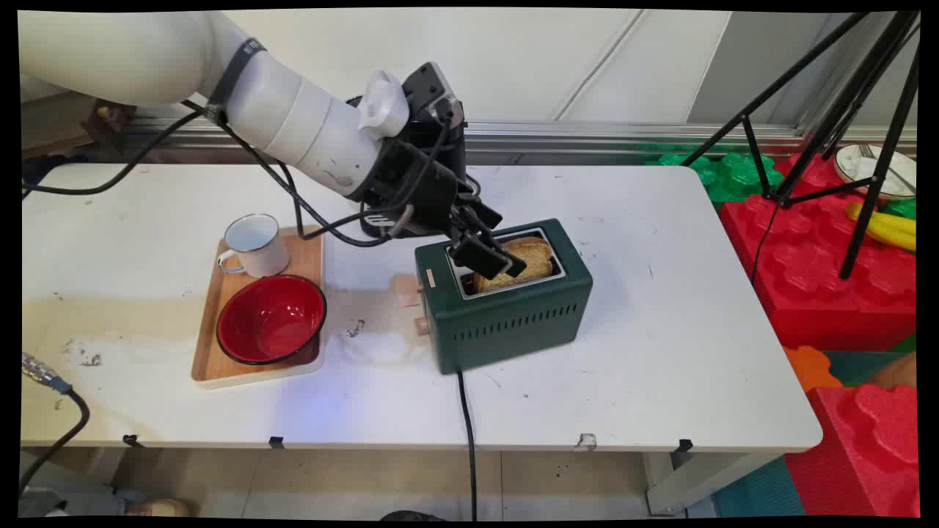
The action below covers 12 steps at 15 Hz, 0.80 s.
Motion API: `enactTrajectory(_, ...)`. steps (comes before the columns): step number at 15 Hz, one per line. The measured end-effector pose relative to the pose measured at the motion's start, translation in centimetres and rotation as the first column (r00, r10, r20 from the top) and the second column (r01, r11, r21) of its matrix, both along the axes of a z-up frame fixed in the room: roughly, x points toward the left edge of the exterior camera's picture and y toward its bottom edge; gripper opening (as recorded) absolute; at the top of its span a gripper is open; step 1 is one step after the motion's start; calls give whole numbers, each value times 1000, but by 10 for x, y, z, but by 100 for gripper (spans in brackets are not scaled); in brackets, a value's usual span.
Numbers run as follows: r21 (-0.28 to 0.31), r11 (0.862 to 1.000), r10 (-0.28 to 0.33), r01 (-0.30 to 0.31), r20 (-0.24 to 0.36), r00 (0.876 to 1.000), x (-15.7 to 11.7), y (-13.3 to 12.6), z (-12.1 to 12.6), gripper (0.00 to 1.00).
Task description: Press the toaster switch
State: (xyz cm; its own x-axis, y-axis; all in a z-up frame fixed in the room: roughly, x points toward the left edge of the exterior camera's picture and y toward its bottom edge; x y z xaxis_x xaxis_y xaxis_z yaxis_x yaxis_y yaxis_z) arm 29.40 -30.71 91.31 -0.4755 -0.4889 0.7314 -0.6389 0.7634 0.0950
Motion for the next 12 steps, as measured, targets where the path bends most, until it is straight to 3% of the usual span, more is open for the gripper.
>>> enactTrajectory(12, -55, 998, -18, 17, -4, 1000, 35, 27, 26, 100)
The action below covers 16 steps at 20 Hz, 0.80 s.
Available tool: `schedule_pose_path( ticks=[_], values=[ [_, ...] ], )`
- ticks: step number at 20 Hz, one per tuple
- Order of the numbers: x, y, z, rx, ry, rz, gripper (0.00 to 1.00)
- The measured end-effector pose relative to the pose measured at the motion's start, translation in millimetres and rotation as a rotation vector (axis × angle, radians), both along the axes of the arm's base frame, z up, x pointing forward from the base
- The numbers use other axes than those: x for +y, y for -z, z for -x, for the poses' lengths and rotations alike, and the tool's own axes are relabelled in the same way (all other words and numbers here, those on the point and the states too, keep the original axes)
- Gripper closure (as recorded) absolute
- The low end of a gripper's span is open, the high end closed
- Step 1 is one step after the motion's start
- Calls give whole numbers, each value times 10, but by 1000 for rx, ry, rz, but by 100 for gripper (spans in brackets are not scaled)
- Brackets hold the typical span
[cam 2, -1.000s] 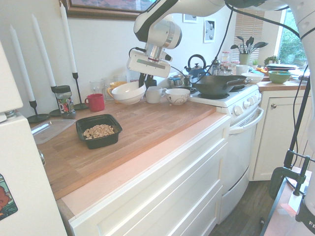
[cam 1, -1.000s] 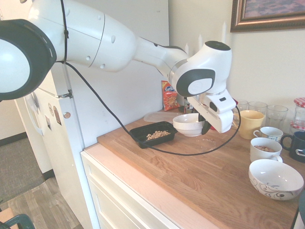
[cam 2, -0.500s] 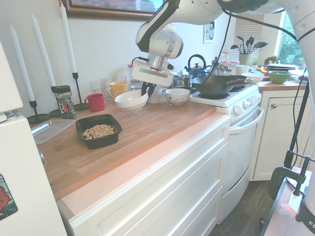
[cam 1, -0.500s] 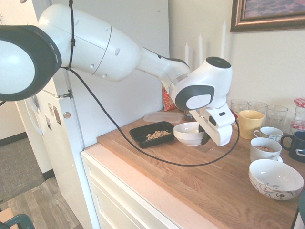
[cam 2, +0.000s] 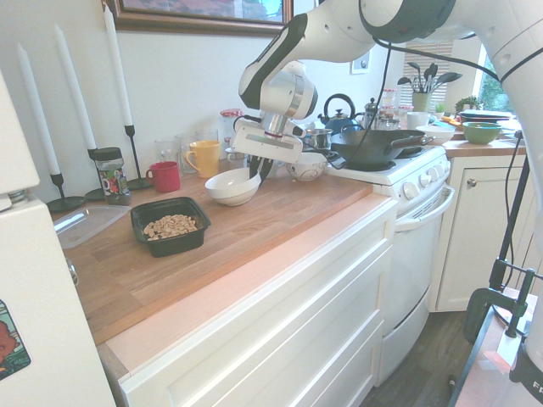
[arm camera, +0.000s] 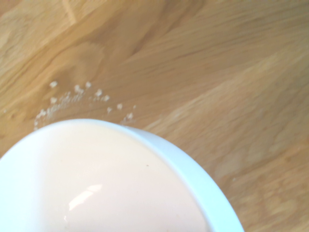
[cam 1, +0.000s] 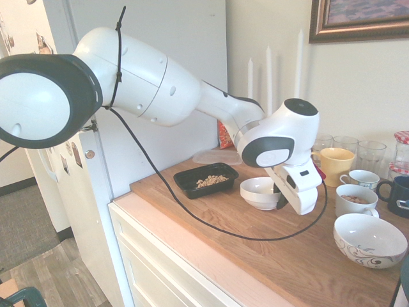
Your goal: Put the cereal into the box
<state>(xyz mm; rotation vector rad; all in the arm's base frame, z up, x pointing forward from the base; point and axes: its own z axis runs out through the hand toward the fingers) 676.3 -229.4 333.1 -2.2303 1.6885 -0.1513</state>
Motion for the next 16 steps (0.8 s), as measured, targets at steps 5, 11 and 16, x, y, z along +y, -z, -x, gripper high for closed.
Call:
schedule_pose_path(
  ticks=[5,11,16],
  values=[
    [-77,52,-9,-1,22,-11,0],
    [-148,169,18,14,39,-19,0],
    [-199,196,32,16,50,-19,0]
  ],
)
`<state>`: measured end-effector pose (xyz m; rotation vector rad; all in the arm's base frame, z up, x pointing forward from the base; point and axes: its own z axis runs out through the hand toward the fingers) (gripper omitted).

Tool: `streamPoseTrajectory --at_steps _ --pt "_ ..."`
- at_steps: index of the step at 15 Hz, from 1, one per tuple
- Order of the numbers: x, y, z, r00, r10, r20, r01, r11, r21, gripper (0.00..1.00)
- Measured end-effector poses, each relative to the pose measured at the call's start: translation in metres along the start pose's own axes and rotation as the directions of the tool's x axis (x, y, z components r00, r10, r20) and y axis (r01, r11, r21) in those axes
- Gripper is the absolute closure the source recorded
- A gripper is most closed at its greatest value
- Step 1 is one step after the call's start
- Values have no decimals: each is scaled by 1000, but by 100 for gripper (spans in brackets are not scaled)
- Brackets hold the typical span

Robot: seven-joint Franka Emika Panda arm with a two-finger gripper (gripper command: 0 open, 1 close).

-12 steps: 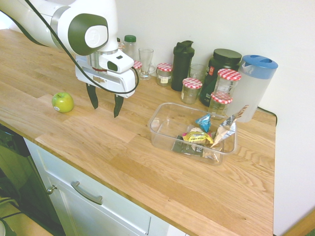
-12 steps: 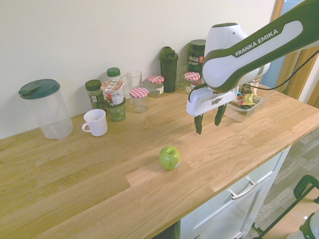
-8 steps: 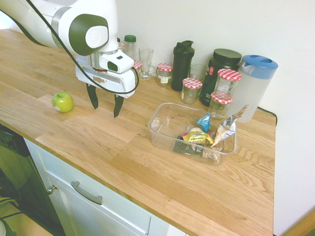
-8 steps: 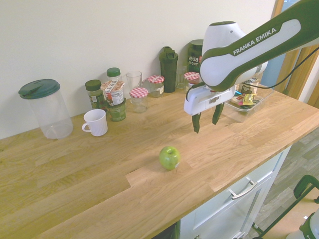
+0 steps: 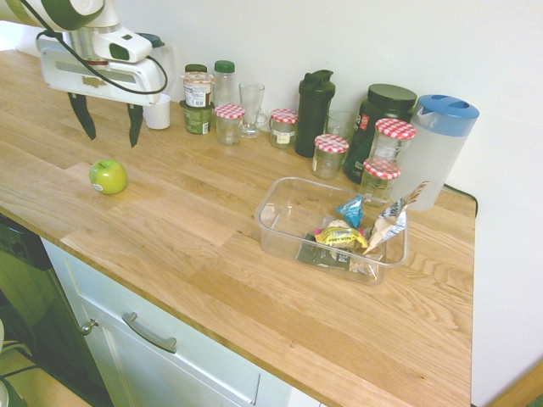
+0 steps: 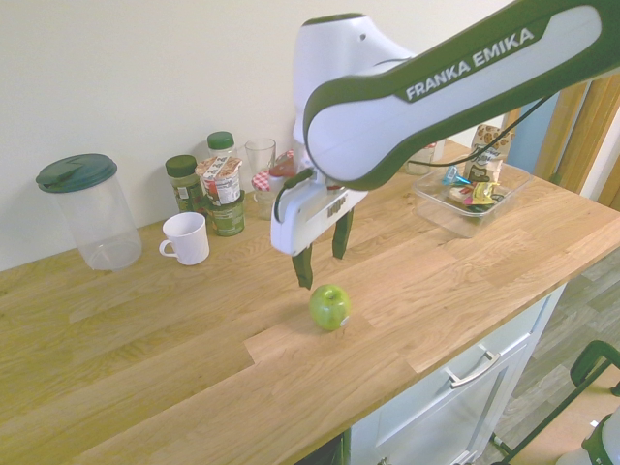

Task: Put the apple into the container

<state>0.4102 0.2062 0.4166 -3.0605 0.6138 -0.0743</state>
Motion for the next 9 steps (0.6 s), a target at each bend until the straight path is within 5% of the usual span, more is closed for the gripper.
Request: streamPoseTrajectory --at_steps 7,8,9 --pt "0 -6 60 996 -86 39 89 990 -109 0" --pt "-1 -4 64 995 -89 46 94 988 -119 100" --pt "-1 -2 69 995 -89 52 95 987 -126 100"
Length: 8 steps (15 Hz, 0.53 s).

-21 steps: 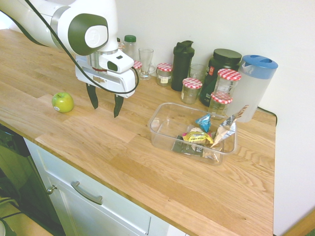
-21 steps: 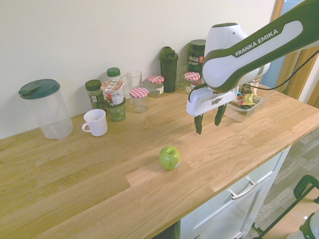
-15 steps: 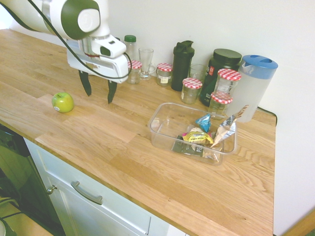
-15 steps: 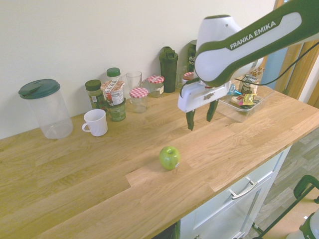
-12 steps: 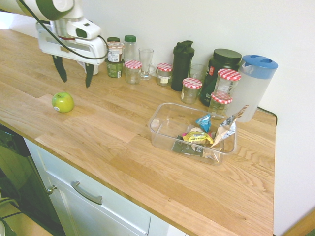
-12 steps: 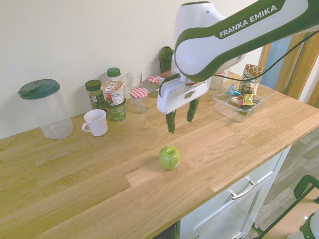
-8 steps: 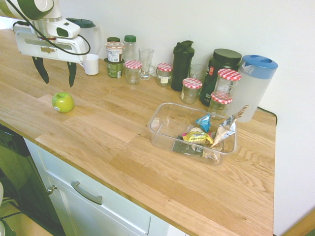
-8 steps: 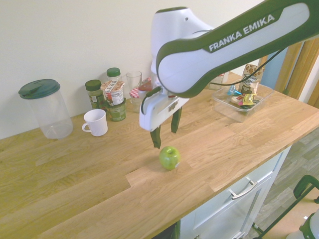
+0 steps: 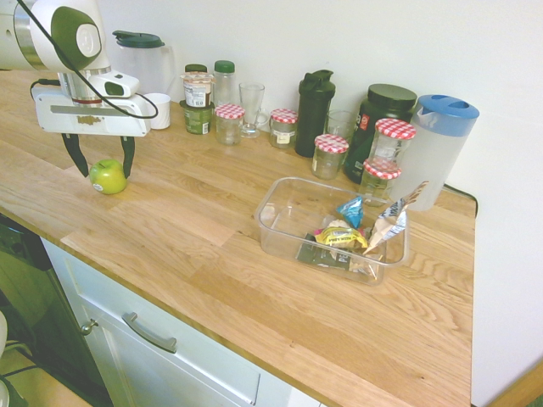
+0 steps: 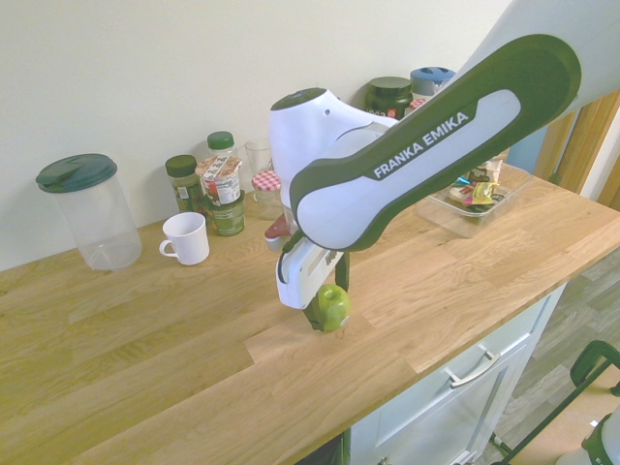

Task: Put the apple into the container

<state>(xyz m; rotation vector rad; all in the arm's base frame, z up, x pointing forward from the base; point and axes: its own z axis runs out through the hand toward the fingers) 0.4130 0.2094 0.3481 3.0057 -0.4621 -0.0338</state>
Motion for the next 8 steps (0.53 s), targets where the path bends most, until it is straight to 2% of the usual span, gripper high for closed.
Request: streamPoseTrajectory --at_steps 8 --pt "5 1 10 1000 -3 2 3 1000 6 100"
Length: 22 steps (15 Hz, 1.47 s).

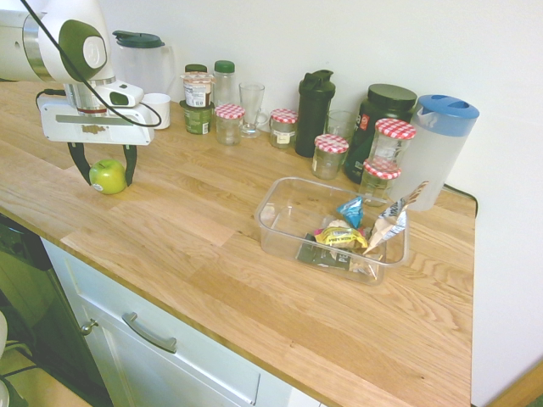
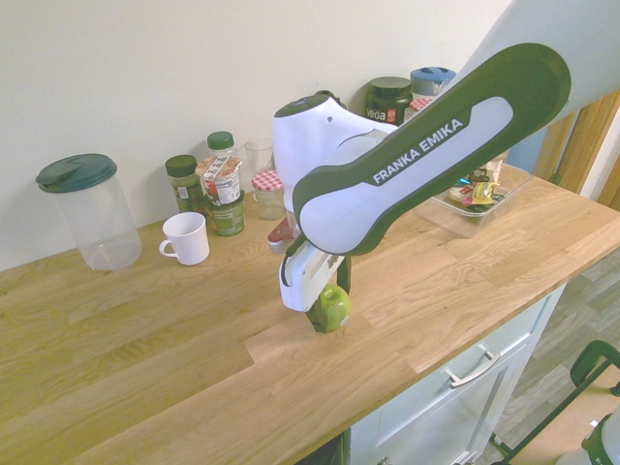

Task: Put the apple into the container

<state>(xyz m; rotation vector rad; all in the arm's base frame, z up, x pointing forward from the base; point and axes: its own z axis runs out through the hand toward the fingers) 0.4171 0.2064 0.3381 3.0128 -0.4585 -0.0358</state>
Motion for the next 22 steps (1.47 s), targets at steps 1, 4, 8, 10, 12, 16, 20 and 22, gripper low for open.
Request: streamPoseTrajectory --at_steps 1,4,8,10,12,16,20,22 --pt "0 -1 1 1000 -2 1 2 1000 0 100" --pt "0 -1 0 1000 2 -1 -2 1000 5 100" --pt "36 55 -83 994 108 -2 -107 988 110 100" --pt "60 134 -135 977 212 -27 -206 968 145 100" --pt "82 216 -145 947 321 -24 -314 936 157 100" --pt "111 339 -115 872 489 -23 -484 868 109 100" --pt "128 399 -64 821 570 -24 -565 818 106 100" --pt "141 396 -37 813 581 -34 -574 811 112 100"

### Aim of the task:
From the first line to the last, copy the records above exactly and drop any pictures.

### Expected answer:
The action below covers 12 steps at 15 Hz, 0.80 s.
Motion API: `enactTrajectory(_, ...)`. steps (comes before the columns): step number at 15 Hz, one per line. The measured end-effector pose relative to the pose measured at the motion's start, translation in centimetres and rotation as the first column (r00, r10, r20 from the top) and the second column (r01, r11, r21) of its matrix, both along the axes of a z-up frame fixed in the room: roughly, x points toward the left edge of the exterior camera's picture and y toward its bottom edge; gripper opening (as recorded) absolute; at the top of its span a gripper is open; step 1 is one step after the motion's start; calls give whole numbers, each value times 1000, but by 10 for x, y, z, but by 100 for gripper (spans in brackets are not scaled); in brackets, a value's usual span.
Numbers run as follows: r21 (-0.28 to 0.31), r11 (0.862 to 1.000), r10 (-0.28 to 0.33), r01 (-0.30 to 0.31), r20 (-0.24 to 0.36), r00 (0.876 to 1.000), x (-15.7 to 11.7), y (-13.3 to 12.6), z (-12.1 to 12.6), gripper (0.00 to 1.00).
Task description: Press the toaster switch
State: (xyz cm; its own x-axis, y-axis; all in a z-up frame fixed in the room: roughly, x points toward the left edge of the exterior camera's picture and y toward its bottom edge; x y z xaxis_x xaxis_y xaxis_z yaxis_x yaxis_y yaxis_z) arm 29.40 -30.71 91.31 -0.4755 -0.4889 0.7314 -0.6389 0.7634 0.0950
Motion for the next 12 steps, as measured, targets where the path bends most, until it is straight to 3% of the usual span, more is open for the gripper.
>>> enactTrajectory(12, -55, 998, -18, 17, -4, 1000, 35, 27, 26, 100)
The action below covers 16 steps at 20 Hz, 0.80 s.
Available tool: `schedule_pose_path( ticks=[_], values=[ [_, ...] ], )`
- ticks: step number at 20 Hz, one per tuple
- Order of the numbers: x, y, z, rx, ry, rz, gripper (0.00 to 1.00)
- The measured end-effector pose relative to the pose measured at the motion's start, translation in millimetres and rotation as a rotation vector (axis × angle, radians), both along the axes of the arm's base frame, z up, x pointing forward from the base
- The numbers use other axes than those: x for +y, y for -z, z for -x, for the poses' lengths and rotations alike, and the tool's own axes are relabelled in the same way (all other words and numbers here, those on the point and the states too, keep the original axes)
- Gripper closure (as recorded) absolute
- The low end of a gripper's span is open, the high end closed
- Step 1 is one step after the motion's start
- Calls give whole numbers, each value times 10, but by 1000 for rx, ry, rz, but by 100 for gripper (spans in brackets are not scaled)
- Brackets hold the typical span
[cam 2, -1.000s] 
[cam 1, -1.000s] 
[cam 2, -0.500s] 
[cam 1, -0.500s] 
[cam 2, +0.000s] 
[arm camera, +0.000s] 
[cam 1, +0.000s] 
Your goal: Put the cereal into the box
<state>(xyz mm; rotation vector rad; all in the arm's base frame, z up, x pointing forward from the base; point and axes: its own z axis runs out through the hand toward the fingers) 676.3 -229.4 333.1 -2.2303 1.6885 -0.1513</state>
Motion for the next 16 steps (0.8 s), as measured, targets at steps 5, 11 and 16, x, y, z along +y, -z, -x, gripper high for closed.
Call:
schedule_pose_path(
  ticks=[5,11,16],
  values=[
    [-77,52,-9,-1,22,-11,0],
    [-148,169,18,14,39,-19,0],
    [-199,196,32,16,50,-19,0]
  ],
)
`<state>`: measured end-effector pose (xyz m; rotation vector rad; all in the arm's base frame, z up, x pointing forward from the base; point and axes: its own z axis runs out through the hand toward the fingers) (gripper omitted).

Tool: `streamPoseTrajectory --at_steps _ --pt "_ ..."`
- at_steps: index of the step at 15 Hz, from 1, one per tuple
- Order of the numbers: x, y, z, r00, r10, r20, r01, r11, r21, gripper (0.00..1.00)
- Measured end-effector poses, each relative to the pose measured at the call's start: translation in metres along the start pose's own axes and rotation as the directions of the tool's x axis (x, y, z components r00, r10, r20) and y axis (r01, r11, r21) in those axes
- Gripper is the absolute closure the source recorded
- A gripper is most closed at its greatest value
- Step 1 is one step after the call's start
- Values have no decimals: each is scaled by 1000, but by 100 for gripper (spans in brackets are not scaled)
- Brackets hold the typical span

Robot: seven-joint Franka Emika Panda arm with a two-finger gripper (gripper command: 0 open, 1 close).

-12 steps: 
-12 steps: 
-8 steps: 
-8 steps: 
+0 steps: 
+0 steps: 

Task: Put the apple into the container

<state>0.4102 0.2062 0.4166 -3.0605 0.6138 -0.0743</state>
Motion for the next 9 steps (0.6 s), a target at each bend until the straight path is within 5% of the usual span, more is closed for the gripper.
Request: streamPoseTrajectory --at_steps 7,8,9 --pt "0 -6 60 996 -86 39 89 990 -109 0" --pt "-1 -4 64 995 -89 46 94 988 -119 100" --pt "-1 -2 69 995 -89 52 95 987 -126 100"
Length: 8 steps (15 Hz, 0.53 s).

-21 steps: 
-21 steps: 
-15 steps: 
-15 steps: 
-12 steps: 
-12 steps: 
-8 steps: 
-8 steps: 
+0 steps: 
+0 steps: 

Task: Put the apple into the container

<state>(xyz m; rotation vector rad; all in the arm's base frame, z up, x pointing forward from the base; point and axes: its own z axis runs out through the hand toward the fingers) 0.4130 0.2094 0.3481 3.0057 -0.4621 -0.0338</state>
Motion for the next 8 steps (0.53 s), targets where the path bends most, until it is straight to 2% of the usual span, gripper high for closed.
Request: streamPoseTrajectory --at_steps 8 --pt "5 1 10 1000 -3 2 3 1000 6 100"
Length: 22 steps (15 Hz, 1.47 s).


Task: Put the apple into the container

<state>(xyz m; rotation vector rad; all in the arm's base frame, z up, x pointing forward from the base; point and axes: its own z axis runs out through the hand toward the fingers) 0.4171 0.2064 0.3381 3.0128 -0.4585 -0.0358</state>
Motion for the next 22 steps (1.47 s), targets at steps 1, 4, 8, 10, 12, 16, 20 and 22, gripper low for open.
Request: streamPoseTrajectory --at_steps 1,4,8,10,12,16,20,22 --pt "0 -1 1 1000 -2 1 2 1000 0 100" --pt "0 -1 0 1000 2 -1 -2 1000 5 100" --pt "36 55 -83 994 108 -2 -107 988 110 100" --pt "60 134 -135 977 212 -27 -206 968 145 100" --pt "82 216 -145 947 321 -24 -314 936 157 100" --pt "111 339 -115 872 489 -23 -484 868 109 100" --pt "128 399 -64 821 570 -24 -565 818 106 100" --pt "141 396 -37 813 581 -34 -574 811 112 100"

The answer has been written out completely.